**TASK DIRECTIONS:** Scan the listing below for the word "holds", then copy each line that has it.

═══

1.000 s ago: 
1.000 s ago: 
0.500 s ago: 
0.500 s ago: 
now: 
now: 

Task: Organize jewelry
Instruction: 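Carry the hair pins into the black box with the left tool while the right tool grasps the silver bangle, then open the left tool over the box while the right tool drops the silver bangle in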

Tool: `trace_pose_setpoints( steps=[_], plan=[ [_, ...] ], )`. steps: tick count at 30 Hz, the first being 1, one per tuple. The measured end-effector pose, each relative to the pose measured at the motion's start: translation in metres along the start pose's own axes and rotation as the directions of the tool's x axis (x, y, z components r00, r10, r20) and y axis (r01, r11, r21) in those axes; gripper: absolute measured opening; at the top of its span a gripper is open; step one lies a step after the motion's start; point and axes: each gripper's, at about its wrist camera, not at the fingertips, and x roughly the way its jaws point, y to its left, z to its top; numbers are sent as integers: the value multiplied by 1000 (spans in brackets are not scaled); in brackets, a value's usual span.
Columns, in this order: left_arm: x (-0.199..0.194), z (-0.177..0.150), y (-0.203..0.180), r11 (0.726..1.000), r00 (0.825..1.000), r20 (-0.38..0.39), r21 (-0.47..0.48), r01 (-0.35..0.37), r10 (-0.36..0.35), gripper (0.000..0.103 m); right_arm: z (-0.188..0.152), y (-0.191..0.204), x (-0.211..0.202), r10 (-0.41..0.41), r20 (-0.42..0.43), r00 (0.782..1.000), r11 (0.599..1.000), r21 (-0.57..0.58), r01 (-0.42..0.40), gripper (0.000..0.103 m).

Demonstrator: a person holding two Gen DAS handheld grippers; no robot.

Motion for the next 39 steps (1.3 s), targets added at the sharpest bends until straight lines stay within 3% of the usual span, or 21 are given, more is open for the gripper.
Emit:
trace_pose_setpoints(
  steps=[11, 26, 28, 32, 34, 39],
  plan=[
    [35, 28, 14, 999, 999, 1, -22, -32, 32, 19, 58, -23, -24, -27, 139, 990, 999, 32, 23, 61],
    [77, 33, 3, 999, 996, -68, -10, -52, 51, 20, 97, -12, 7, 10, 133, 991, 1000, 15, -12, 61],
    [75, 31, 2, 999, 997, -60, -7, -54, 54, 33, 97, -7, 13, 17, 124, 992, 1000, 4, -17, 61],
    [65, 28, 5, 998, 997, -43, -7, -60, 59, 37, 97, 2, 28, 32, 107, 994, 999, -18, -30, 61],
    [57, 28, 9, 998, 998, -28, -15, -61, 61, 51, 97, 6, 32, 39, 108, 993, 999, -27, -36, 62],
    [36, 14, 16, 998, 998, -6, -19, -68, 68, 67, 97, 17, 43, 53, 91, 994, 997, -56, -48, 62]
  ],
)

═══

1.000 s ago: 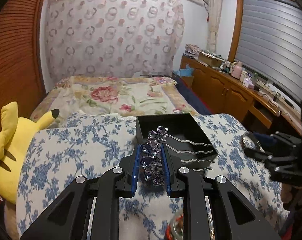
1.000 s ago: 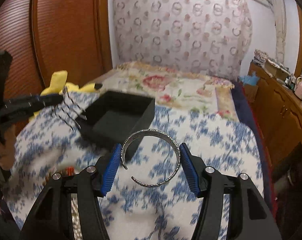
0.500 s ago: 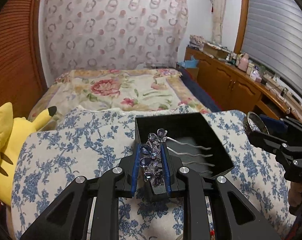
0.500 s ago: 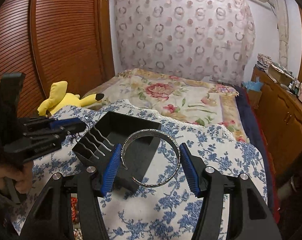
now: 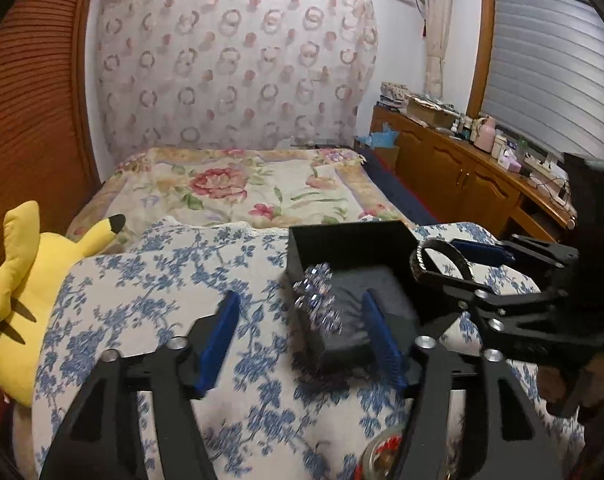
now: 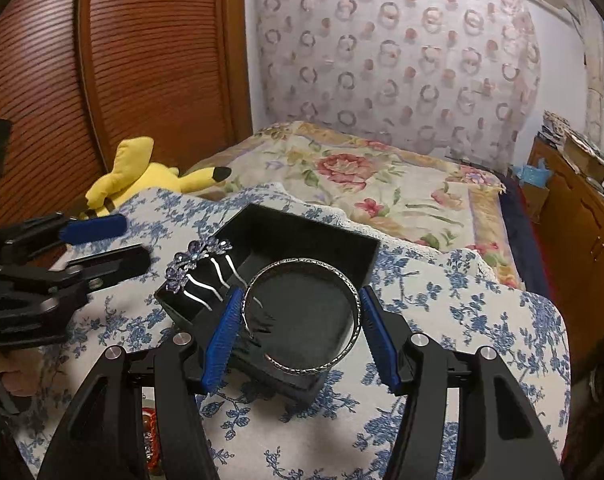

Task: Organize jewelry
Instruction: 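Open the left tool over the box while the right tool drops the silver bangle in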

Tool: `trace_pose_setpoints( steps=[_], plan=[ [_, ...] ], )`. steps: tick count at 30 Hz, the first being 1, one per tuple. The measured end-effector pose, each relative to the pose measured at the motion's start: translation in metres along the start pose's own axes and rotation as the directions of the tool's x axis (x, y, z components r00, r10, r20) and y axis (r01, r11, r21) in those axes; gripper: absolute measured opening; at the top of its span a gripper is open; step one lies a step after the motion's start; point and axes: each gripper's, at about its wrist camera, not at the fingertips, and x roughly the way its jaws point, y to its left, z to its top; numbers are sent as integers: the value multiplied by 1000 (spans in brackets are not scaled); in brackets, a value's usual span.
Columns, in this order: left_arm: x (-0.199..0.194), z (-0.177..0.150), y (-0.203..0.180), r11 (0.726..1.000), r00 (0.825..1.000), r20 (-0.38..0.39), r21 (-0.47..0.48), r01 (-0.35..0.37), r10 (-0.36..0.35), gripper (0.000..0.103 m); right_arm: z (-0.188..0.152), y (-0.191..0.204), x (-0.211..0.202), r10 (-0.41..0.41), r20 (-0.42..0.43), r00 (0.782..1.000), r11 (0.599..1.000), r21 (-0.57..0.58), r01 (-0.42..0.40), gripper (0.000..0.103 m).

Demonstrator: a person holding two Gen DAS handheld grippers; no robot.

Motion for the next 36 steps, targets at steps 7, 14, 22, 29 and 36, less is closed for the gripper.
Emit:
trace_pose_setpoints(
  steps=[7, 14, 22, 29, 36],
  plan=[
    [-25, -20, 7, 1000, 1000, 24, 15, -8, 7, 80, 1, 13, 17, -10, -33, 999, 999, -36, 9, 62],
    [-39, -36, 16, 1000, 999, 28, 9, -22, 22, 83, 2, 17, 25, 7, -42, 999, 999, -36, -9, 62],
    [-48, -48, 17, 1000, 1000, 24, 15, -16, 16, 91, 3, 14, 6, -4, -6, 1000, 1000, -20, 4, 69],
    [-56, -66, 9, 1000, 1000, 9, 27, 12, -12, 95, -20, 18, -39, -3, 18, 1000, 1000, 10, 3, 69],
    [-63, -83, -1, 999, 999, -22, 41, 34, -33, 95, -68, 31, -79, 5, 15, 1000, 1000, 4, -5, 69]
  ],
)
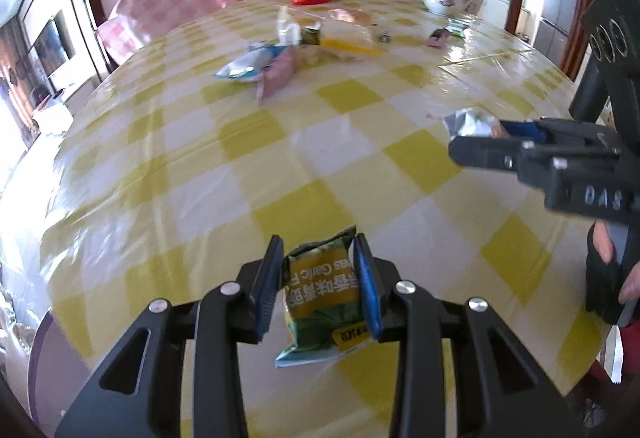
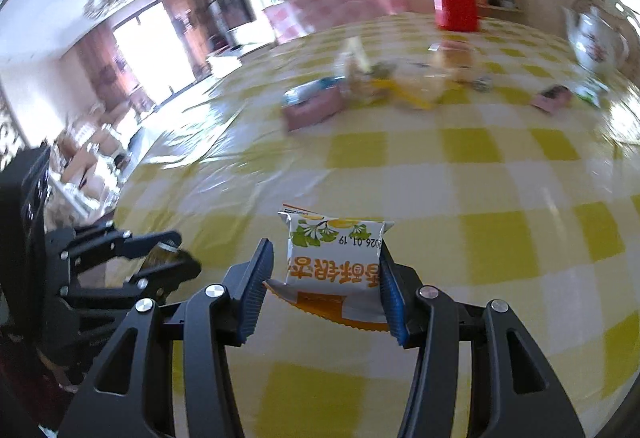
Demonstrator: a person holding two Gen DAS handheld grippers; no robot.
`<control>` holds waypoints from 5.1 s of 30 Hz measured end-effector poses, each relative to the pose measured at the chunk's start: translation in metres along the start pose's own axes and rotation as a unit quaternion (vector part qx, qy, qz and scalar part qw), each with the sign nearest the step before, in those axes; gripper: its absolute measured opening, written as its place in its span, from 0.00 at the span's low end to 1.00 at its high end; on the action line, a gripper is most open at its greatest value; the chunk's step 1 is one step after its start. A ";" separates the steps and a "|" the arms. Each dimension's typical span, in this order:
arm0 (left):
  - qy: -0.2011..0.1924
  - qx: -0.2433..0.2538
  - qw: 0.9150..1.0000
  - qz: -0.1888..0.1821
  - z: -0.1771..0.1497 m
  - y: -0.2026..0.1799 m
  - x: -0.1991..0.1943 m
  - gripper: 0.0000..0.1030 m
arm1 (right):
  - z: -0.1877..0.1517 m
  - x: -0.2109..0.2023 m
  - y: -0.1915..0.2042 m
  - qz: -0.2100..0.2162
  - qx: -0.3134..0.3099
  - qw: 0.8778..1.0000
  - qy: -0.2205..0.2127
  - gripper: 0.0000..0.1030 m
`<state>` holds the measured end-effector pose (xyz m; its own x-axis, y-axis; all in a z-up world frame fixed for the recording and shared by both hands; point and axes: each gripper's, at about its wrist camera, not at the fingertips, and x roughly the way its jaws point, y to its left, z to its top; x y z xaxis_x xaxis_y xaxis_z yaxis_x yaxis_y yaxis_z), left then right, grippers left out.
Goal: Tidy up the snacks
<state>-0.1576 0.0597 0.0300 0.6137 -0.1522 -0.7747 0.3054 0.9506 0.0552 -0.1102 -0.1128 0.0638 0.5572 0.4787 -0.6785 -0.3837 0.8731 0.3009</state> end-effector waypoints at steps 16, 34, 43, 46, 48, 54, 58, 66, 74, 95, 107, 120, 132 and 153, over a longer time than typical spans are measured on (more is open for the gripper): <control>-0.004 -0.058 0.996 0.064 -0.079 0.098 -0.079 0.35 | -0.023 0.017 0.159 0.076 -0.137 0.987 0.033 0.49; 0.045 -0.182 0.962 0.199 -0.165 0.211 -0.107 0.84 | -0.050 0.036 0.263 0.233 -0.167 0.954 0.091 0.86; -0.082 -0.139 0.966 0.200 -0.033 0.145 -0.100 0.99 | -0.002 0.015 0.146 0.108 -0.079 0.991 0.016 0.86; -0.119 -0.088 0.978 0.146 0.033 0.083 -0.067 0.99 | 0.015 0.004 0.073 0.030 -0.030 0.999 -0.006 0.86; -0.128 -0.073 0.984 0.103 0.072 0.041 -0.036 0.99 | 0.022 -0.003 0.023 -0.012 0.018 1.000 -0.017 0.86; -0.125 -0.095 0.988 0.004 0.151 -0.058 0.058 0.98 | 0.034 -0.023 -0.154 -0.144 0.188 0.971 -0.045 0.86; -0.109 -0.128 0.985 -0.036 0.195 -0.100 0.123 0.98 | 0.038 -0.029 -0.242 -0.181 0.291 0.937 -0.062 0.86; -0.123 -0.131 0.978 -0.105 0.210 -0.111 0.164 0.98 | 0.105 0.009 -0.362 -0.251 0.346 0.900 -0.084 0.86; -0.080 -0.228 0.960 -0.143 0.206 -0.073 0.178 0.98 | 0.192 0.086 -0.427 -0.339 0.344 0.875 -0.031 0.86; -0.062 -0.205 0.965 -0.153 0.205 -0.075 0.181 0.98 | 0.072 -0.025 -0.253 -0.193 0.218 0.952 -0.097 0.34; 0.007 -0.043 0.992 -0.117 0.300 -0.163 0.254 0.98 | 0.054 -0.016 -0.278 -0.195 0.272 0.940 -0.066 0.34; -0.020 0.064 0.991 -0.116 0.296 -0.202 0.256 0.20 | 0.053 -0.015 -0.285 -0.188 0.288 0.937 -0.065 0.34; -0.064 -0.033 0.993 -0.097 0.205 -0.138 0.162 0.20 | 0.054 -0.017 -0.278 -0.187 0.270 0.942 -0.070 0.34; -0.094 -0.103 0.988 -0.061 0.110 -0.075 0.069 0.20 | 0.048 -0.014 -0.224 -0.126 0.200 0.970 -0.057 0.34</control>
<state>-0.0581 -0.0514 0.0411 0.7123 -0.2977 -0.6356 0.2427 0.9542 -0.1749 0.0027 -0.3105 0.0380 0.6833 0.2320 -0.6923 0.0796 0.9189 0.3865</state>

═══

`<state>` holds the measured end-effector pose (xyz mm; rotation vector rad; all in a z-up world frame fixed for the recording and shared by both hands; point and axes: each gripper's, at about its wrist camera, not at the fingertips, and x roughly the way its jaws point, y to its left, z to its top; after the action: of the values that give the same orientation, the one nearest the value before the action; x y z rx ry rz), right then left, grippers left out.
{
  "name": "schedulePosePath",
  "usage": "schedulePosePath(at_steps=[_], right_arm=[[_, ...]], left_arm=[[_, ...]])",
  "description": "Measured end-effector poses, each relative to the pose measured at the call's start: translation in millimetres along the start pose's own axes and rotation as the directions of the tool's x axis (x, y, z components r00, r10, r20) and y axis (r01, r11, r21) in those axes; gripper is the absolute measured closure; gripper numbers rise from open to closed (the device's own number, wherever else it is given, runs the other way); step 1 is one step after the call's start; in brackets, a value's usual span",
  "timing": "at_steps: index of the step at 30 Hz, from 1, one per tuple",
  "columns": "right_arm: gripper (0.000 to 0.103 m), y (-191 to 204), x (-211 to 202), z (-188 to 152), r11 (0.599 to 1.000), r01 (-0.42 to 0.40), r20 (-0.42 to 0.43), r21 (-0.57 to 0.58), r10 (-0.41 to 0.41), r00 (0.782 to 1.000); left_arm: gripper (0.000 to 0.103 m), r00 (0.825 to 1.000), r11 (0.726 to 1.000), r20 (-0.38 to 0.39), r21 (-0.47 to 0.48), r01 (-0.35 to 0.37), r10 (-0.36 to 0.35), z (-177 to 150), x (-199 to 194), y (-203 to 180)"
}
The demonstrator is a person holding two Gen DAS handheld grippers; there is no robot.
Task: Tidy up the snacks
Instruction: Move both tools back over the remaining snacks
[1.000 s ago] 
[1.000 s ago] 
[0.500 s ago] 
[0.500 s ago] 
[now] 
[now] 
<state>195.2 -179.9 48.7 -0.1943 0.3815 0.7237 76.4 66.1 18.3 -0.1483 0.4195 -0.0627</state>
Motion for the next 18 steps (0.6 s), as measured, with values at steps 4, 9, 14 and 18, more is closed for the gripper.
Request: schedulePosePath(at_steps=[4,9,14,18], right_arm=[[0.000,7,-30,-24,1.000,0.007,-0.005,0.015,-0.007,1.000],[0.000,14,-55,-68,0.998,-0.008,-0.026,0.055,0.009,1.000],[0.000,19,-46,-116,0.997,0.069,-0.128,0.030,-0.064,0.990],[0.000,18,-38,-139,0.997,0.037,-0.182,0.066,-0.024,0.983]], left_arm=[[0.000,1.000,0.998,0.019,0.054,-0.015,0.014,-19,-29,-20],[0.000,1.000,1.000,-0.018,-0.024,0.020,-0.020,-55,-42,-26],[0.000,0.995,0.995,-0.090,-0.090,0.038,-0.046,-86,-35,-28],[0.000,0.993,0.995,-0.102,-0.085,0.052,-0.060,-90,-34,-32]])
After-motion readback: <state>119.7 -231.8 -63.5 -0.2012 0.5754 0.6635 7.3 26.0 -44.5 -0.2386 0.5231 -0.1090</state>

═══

**TASK RESPONSE:**
`<control>` holds waypoints from 5.1 s of 30 Hz measured end-effector poses, each relative to the pose measured at the chunk's start: translation in metres along the start pose's own axes and rotation as a unit quaternion (vector part qx, qy, qz and scalar part qw), each with the sign nearest the step before, in those axes; gripper: its absolute measured opening, written as its place in its span, from 0.00 at the span's low end to 1.00 at its high end; on the action line, a gripper is most open at its greatest value; the chunk's step 1 is one step after its start. A ";" separates the steps and a "|" the arms. Each dimension's typical span, in this order:
`<state>` holds the measured end-effector pose (xyz m; its own x-axis, y-axis; all in a z-up world frame fixed for the recording and shared by both hands; point and axes: each gripper's, at about its wrist camera, not at the fingertips, and x roughly the way its jaws point, y to its left, z to its top; x y z xaxis_x xaxis_y xaxis_z yaxis_x yaxis_y yaxis_z), left then right, grippers left out.
`<state>` holds the measured end-effector pose (xyz mm; rotation vector rad; all in a z-up world frame fixed for the recording and shared by both hands; point and axes: each gripper's, at about its wrist camera, not at the fingertips, and x roughly the way its jaws point, y to its left, z to its top; after the action: of the values that give the same orientation, the one nearest the value before the action; x y z rx ry rz), right then left, grippers left out.

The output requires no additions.